Posted April. 18, 2005 23:34,   


People who have just come back from the army usually get divided into either of two groups: those who say, “There will be no one else who suffered as much as me,” and those who say, “There must be no one who was as free as me.” If on one hand, there were those who were sent to the iron-fenced DMZ (demilitarized zone) and still had a relaxing time with “considerate” seniors and superior officers, on the other hand, there were those who were assigned to the rear area with a satisfactory position but had to pass tedious days. Thus, the theory of relativity is applied to the clock of the Ministry of National Defence.

The army has included meditation to the regulations of discipline for enforcing soldiers’ military spirit. This provides soldiers a chance to self-reflect through meditation. First and second class privates can meditate once for 20 minutes or less, and privates first class and privates can mediate twice for 20 minutes or less. This is a complimentary policy to the original regimen of push-ups, sit-ups and standing up, digging and filling individual trenches, and fully uniformed running. Army personnel assure that humanity-degrading disciplinary actions, such as mountain bombing and face up sleeping and face down sleeping, have long been eliminated.

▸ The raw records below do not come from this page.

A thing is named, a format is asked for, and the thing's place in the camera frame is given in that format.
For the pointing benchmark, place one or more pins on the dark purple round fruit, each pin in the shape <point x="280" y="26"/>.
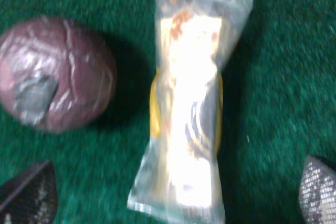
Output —
<point x="56" y="74"/>

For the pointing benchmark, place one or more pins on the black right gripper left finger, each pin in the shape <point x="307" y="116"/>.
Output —
<point x="30" y="196"/>

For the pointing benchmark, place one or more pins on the green felt table cover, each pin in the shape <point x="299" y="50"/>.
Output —
<point x="279" y="107"/>

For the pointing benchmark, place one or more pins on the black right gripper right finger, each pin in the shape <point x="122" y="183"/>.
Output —
<point x="317" y="190"/>

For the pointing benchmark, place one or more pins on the snack packet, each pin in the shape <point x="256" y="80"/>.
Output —
<point x="178" y="179"/>

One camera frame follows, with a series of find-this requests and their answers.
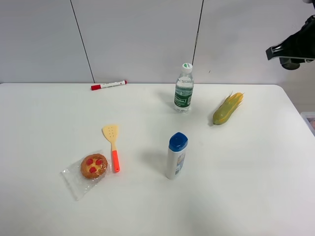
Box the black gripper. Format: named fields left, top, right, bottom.
left=266, top=15, right=315, bottom=60

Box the corn cob with husk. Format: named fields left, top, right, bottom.
left=213, top=92, right=244, bottom=125

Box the clear water bottle green label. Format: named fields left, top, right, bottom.
left=174, top=63, right=194, bottom=113

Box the white bottle blue cap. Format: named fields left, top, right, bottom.
left=165, top=132, right=189, bottom=179

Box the red whiteboard marker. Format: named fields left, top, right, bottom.
left=91, top=80, right=127, bottom=91

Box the fruit tart in plastic bag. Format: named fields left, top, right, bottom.
left=61, top=150, right=112, bottom=201

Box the beige spatula orange handle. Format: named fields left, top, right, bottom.
left=102, top=124, right=120, bottom=173

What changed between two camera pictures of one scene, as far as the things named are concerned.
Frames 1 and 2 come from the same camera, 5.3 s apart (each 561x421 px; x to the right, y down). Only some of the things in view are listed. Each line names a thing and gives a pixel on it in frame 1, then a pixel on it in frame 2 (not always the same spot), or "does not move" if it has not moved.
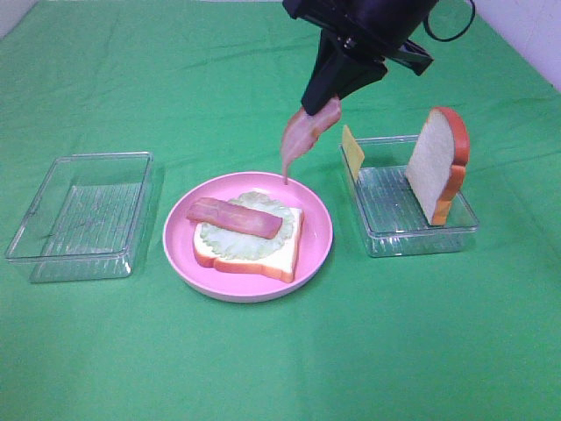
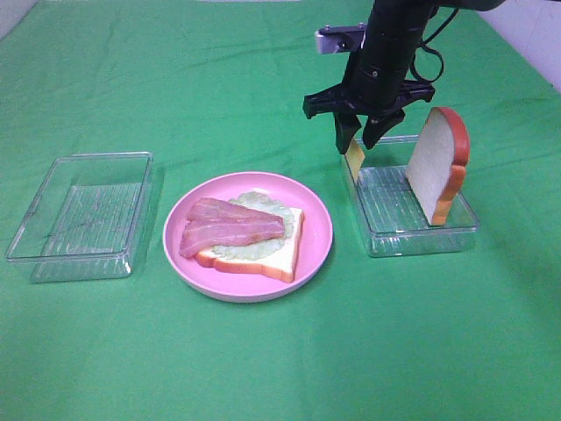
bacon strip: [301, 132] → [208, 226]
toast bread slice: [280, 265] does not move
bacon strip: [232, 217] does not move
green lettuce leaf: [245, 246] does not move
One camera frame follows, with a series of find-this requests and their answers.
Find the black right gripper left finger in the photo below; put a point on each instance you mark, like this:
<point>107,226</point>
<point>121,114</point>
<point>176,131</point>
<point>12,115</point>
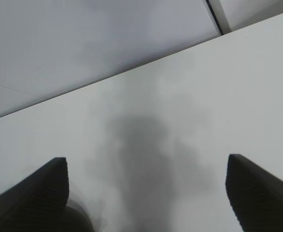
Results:
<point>36,204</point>

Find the black cast iron teapot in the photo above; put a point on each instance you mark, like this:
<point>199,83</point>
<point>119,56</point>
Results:
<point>73,220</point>

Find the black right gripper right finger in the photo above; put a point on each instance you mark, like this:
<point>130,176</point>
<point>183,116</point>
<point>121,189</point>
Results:
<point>255,195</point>

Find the white vertical partition post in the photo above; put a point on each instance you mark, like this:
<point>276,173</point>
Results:
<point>218,15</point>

However, there exist doubts over whether this is true. Assaults and harsh treatment inside the army may be carried out secretly in unseen places. According to Ministry of National Defence, our army was, since a long time ago, a perfect place. As the military discipline regulations got weaker in physical strength training, I wonder how our army could become a strong force. There are those who worry about the new soldiers’ weaknesses.

Despite this, people do not know how hard meditation is unless they try it. When done right, they will realize that passive discipline of meditating and writing introspective reports is no more easier than active discipline. There might be hard “meditation discipline” consisting of all-night meditation sessions requiring concentration and sitting straight for a long time with one’s legs crossed. What is always important is not the regulations but the people.